Description of the task. Give back the lines of the entries below exactly as written, from the first line to the line holding "For training a", both included, with the pictures omitted.

Input data.
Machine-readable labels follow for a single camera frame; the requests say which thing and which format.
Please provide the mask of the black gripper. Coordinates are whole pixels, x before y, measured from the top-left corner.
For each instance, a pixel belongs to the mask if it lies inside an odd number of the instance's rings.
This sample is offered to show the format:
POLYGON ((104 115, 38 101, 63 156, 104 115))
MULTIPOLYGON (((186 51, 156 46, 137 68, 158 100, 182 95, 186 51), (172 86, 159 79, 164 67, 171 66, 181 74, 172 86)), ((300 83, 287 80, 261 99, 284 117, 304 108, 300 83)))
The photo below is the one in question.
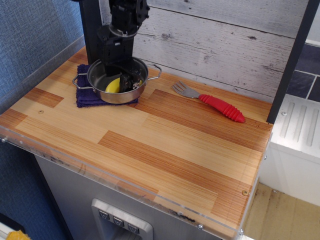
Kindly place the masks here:
POLYGON ((125 93, 140 86, 141 70, 133 58, 134 37, 119 36, 104 25, 97 30, 97 53, 108 77, 118 75, 119 92, 125 93))

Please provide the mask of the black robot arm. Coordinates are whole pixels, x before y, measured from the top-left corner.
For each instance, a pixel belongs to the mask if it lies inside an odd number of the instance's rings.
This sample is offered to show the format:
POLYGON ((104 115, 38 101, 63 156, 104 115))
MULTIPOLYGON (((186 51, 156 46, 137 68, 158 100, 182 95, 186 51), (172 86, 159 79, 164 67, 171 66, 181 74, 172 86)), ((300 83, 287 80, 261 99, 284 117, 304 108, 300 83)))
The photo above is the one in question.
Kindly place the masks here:
POLYGON ((133 57, 134 37, 149 18, 145 0, 110 0, 111 23, 97 30, 98 56, 108 77, 117 75, 106 92, 124 93, 142 82, 139 63, 133 57))

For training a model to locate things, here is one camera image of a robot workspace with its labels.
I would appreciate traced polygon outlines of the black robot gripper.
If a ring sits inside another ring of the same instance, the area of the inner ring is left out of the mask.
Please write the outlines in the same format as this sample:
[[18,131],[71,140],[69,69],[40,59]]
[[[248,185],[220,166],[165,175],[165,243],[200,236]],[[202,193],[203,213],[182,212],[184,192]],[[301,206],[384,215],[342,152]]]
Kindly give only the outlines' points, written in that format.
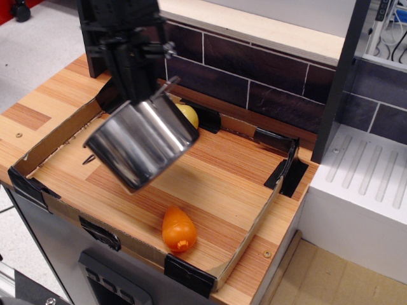
[[88,58],[103,57],[102,49],[109,43],[134,45],[138,50],[109,48],[107,67],[125,100],[150,98],[158,87],[151,58],[176,54],[158,1],[78,1],[77,8]]

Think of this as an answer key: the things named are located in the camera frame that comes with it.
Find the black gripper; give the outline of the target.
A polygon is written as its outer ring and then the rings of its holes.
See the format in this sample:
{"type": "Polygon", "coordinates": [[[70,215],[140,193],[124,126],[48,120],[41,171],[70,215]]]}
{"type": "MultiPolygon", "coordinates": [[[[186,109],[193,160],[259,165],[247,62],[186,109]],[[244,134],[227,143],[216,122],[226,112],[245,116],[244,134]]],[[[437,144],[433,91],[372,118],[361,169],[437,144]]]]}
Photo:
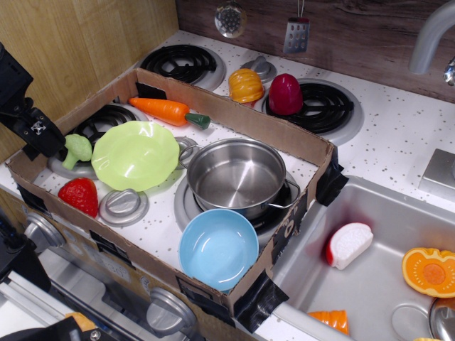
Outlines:
{"type": "Polygon", "coordinates": [[[46,157],[65,145],[60,129],[38,108],[31,108],[26,90],[33,77],[1,44],[1,116],[6,127],[46,157]]]}

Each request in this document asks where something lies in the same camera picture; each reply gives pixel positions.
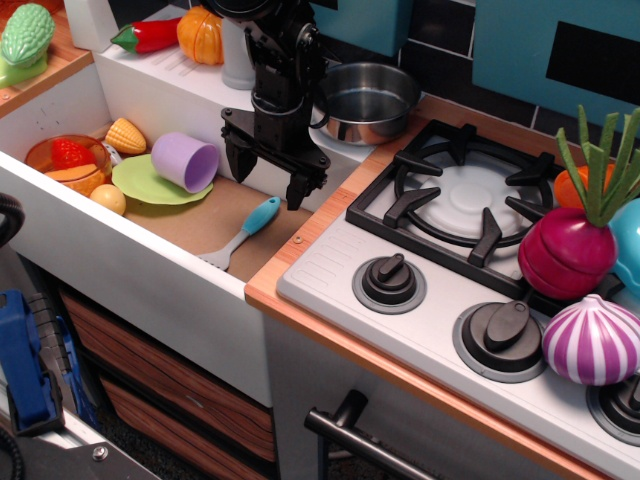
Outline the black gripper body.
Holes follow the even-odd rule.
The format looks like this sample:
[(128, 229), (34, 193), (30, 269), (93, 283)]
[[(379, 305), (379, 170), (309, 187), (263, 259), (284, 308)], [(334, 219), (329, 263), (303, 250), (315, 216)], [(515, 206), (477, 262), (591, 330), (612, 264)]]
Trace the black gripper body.
[(261, 158), (290, 173), (306, 173), (325, 182), (331, 161), (311, 139), (297, 114), (270, 115), (224, 108), (222, 137), (236, 134)]

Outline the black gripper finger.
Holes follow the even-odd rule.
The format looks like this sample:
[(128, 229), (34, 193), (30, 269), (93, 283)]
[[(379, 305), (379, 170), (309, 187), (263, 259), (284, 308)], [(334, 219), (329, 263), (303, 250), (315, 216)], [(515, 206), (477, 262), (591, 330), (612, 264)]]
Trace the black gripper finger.
[(306, 173), (293, 173), (286, 189), (287, 209), (298, 210), (303, 200), (319, 188), (320, 182), (317, 178)]
[(257, 154), (252, 146), (236, 134), (225, 138), (226, 155), (234, 180), (243, 183), (257, 163)]

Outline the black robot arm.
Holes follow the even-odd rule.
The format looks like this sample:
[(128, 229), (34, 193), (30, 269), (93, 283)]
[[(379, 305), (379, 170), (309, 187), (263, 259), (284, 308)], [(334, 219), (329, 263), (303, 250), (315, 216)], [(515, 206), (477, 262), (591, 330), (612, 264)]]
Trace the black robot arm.
[(288, 172), (290, 210), (326, 184), (329, 158), (309, 131), (329, 120), (312, 118), (318, 104), (327, 109), (320, 82), (323, 56), (314, 11), (307, 1), (204, 1), (210, 12), (238, 26), (246, 41), (255, 83), (251, 111), (226, 108), (221, 130), (233, 178), (241, 183), (259, 159)]

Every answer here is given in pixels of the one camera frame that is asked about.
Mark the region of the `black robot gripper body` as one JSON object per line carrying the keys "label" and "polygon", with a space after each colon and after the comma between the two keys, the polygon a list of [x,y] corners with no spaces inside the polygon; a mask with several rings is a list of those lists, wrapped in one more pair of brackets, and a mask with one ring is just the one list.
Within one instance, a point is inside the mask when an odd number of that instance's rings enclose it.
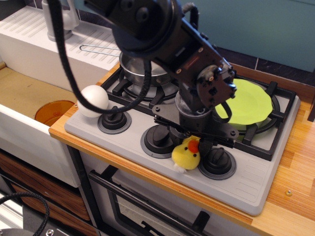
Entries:
{"label": "black robot gripper body", "polygon": [[209,139],[215,144],[233,148],[239,136],[236,128],[229,123],[217,121],[212,111],[202,114],[188,114],[177,109],[175,104],[160,104],[152,108],[155,122],[188,132],[199,138]]}

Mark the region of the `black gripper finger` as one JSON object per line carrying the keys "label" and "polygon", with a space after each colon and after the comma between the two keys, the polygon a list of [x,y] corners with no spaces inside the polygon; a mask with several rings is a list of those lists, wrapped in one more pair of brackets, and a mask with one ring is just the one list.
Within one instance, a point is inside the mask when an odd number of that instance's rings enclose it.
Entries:
{"label": "black gripper finger", "polygon": [[212,139],[200,139],[198,148],[201,160],[208,157],[212,150],[212,147],[213,147]]}
{"label": "black gripper finger", "polygon": [[178,130],[177,128],[170,126],[169,127],[169,137],[173,142],[173,145],[179,146],[183,143],[184,139],[189,138],[189,133],[185,131]]}

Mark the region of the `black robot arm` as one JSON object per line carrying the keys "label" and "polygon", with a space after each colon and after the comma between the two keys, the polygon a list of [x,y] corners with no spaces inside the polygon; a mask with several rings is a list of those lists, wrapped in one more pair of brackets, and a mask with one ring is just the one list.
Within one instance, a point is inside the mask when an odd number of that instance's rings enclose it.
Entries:
{"label": "black robot arm", "polygon": [[88,0],[85,5],[112,25],[123,54],[153,61],[178,81],[173,105],[156,105],[156,122],[200,137],[203,159],[212,155],[214,139],[232,144],[238,131],[214,113],[233,98],[233,67],[206,36],[188,22],[176,0]]}

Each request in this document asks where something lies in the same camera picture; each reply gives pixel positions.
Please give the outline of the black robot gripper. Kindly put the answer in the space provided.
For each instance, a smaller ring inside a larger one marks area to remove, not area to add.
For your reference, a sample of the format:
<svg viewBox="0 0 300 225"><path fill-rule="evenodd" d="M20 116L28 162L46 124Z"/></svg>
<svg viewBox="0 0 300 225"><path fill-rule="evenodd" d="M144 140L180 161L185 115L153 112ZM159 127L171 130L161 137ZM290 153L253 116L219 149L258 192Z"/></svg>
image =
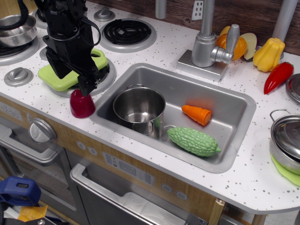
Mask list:
<svg viewBox="0 0 300 225"><path fill-rule="evenodd" d="M95 23L86 16L74 19L72 14L45 13L47 22L46 57L59 79L71 71L79 72L78 85L83 96L98 86L99 70L91 58L94 47L92 28Z"/></svg>

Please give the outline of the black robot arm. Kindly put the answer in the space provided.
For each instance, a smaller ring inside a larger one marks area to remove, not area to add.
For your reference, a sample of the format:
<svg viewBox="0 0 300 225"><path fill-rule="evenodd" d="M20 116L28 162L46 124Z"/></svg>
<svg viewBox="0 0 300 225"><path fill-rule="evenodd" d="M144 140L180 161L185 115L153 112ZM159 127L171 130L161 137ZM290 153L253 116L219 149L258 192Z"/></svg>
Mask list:
<svg viewBox="0 0 300 225"><path fill-rule="evenodd" d="M55 74L64 78L71 71L78 76L78 85L83 96L89 95L101 80L102 75L91 57L94 42L92 28L96 24L84 14L84 0L37 0L35 2L47 23L46 57Z"/></svg>

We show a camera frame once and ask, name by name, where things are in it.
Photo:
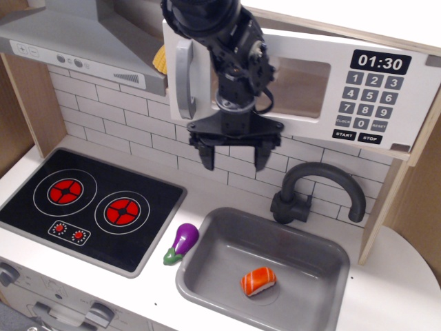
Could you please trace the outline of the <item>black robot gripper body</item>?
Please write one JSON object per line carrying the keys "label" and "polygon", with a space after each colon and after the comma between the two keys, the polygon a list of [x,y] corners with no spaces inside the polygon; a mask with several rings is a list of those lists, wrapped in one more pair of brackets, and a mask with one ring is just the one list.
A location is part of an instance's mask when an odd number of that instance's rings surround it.
{"label": "black robot gripper body", "polygon": [[220,109],[215,114],[187,124],[189,142],[195,147],[247,146],[275,148],[280,145],[284,125],[255,113]]}

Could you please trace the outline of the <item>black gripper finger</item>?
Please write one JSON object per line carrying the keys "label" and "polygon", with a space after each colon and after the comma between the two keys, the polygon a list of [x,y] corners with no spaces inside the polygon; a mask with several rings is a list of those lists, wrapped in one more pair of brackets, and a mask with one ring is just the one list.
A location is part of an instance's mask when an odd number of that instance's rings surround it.
{"label": "black gripper finger", "polygon": [[257,171],[261,171],[265,168],[273,149],[274,144],[270,140],[261,141],[260,144],[254,148],[254,165]]}
{"label": "black gripper finger", "polygon": [[215,147],[207,146],[203,143],[198,144],[198,154],[205,169],[214,170]]}

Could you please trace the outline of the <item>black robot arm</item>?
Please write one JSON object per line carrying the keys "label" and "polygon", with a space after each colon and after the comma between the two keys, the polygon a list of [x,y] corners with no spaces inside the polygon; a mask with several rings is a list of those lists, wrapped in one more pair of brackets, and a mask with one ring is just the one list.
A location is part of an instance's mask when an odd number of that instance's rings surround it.
{"label": "black robot arm", "polygon": [[276,69],[253,14],[239,1],[162,1],[161,9],[182,38],[178,63],[189,61],[184,47],[196,41],[209,51],[218,77],[219,110],[187,124],[189,144],[208,170],[214,169],[217,146],[252,146],[255,169],[262,170],[280,145],[284,125],[264,116],[274,106],[268,85]]}

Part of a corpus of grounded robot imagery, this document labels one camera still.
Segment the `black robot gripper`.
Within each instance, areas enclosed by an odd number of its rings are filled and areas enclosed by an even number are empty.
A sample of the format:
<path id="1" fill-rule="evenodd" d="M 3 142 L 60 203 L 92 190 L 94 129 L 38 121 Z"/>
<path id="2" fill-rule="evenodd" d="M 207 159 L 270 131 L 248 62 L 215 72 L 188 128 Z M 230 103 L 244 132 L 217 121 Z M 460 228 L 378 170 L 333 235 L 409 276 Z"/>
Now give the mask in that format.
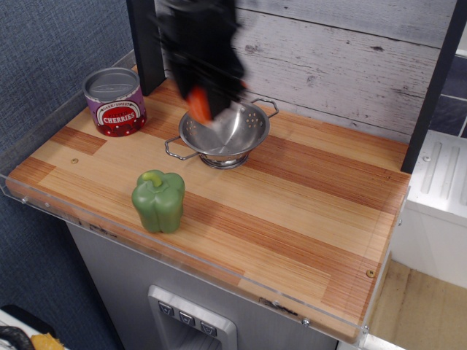
<path id="1" fill-rule="evenodd" d="M 232 40 L 239 24 L 235 1 L 161 1 L 161 43 L 184 100 L 198 86 L 206 91 L 204 117 L 215 119 L 239 101 L 244 67 Z"/>

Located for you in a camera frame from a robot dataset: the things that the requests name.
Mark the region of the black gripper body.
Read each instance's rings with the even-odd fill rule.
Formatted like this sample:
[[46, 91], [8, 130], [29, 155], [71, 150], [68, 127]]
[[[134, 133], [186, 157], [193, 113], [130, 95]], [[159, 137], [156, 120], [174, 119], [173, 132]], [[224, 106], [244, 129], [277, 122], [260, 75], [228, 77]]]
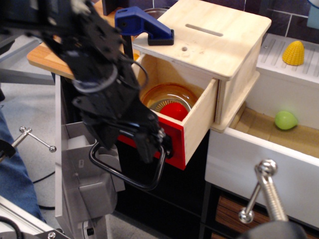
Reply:
[[74, 100], [74, 105], [80, 109], [85, 124], [86, 121], [114, 121], [119, 130], [133, 133], [133, 123], [158, 119], [140, 101], [141, 88], [135, 79], [116, 79], [112, 83], [73, 83], [83, 94]]

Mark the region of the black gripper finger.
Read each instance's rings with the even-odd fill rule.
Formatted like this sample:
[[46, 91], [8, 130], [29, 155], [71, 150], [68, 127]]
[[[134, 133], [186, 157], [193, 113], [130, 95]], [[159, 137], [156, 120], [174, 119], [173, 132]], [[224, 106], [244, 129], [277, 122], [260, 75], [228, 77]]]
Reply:
[[166, 137], [164, 129], [159, 125], [159, 120], [133, 123], [132, 131], [133, 140], [142, 161], [146, 164], [152, 163], [154, 154], [159, 151]]
[[117, 141], [120, 130], [114, 121], [86, 121], [86, 128], [104, 148], [110, 149]]

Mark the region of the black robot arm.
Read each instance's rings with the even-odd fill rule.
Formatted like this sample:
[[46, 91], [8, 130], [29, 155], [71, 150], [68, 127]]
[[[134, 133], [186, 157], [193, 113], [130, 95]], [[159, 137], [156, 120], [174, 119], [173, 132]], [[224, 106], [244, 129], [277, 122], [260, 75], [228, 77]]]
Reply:
[[132, 60], [120, 51], [116, 28], [88, 0], [3, 0], [2, 34], [40, 38], [70, 68], [80, 96], [73, 100], [95, 139], [110, 148], [131, 137], [145, 163], [160, 149], [164, 132], [156, 114], [142, 104]]

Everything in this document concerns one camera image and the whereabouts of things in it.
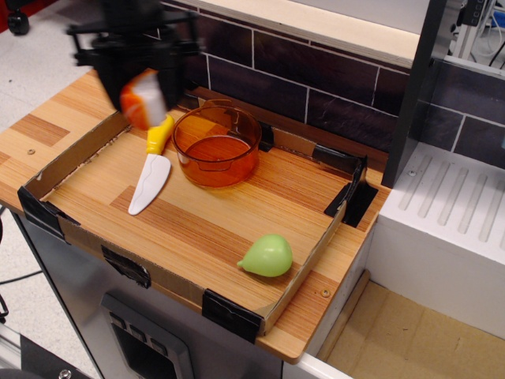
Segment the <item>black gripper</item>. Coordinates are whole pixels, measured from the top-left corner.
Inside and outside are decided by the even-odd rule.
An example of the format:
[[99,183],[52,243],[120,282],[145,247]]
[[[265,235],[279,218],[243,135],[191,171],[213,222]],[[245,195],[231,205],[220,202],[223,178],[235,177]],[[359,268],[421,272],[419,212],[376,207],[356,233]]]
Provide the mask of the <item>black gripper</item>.
[[[71,24],[79,66],[94,66],[117,111],[120,96],[137,72],[121,66],[135,62],[158,70],[163,101],[169,111],[185,91],[185,59],[201,52],[193,11],[167,11],[159,1],[100,1],[101,18],[87,24]],[[98,66],[111,59],[113,62]]]

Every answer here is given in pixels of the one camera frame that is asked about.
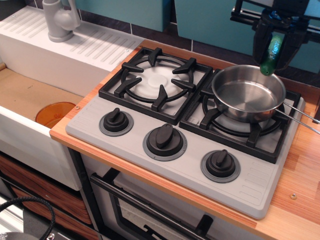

The completed task.
Machine-readable labels follow for a single camera frame; the requests say which thing and which format.
Please provide the mask of the black gripper. Coordinates are whole pixels, x before y, measured from the top-left corner.
For each instance, a pixel belongs to the mask if it lies inside an odd number of the instance's rings.
This sample is offered to show the format:
POLYGON ((104 115, 38 101, 63 156, 104 115))
MULTIPOLYGON (((186 51, 156 46, 137 68, 158 100, 182 95, 186 51), (172 86, 159 79, 164 67, 171 66, 181 74, 172 86)), ((300 83, 287 80, 261 99, 284 117, 304 108, 300 83)))
The photo below is the one in question.
Kindly place the masks here:
POLYGON ((125 93, 140 86, 141 70, 133 58, 134 37, 119 36, 104 25, 97 30, 97 53, 108 77, 118 75, 119 92, 125 93))

Please provide the mask of the black robot arm. Coordinates are whole pixels, x before y, measured from the top-left corner.
For each instance, a pixel belongs to the mask if it lies inside an odd number of the instance's rings.
This sample is offered to show the format:
POLYGON ((104 115, 38 101, 63 156, 104 115))
MULTIPOLYGON (((186 51, 156 46, 137 68, 158 100, 182 95, 186 51), (172 86, 159 79, 164 67, 171 66, 181 74, 172 86)), ((300 83, 287 80, 261 99, 284 117, 304 108, 300 83)))
The photo above is the one in question.
Kindly place the masks here:
POLYGON ((133 57, 134 37, 149 18, 145 0, 110 0, 111 23, 97 30, 98 56, 108 77, 117 75, 106 92, 124 93, 142 82, 139 63, 133 57))

For training a model to locate things, here is one camera image of a robot workspace with its labels.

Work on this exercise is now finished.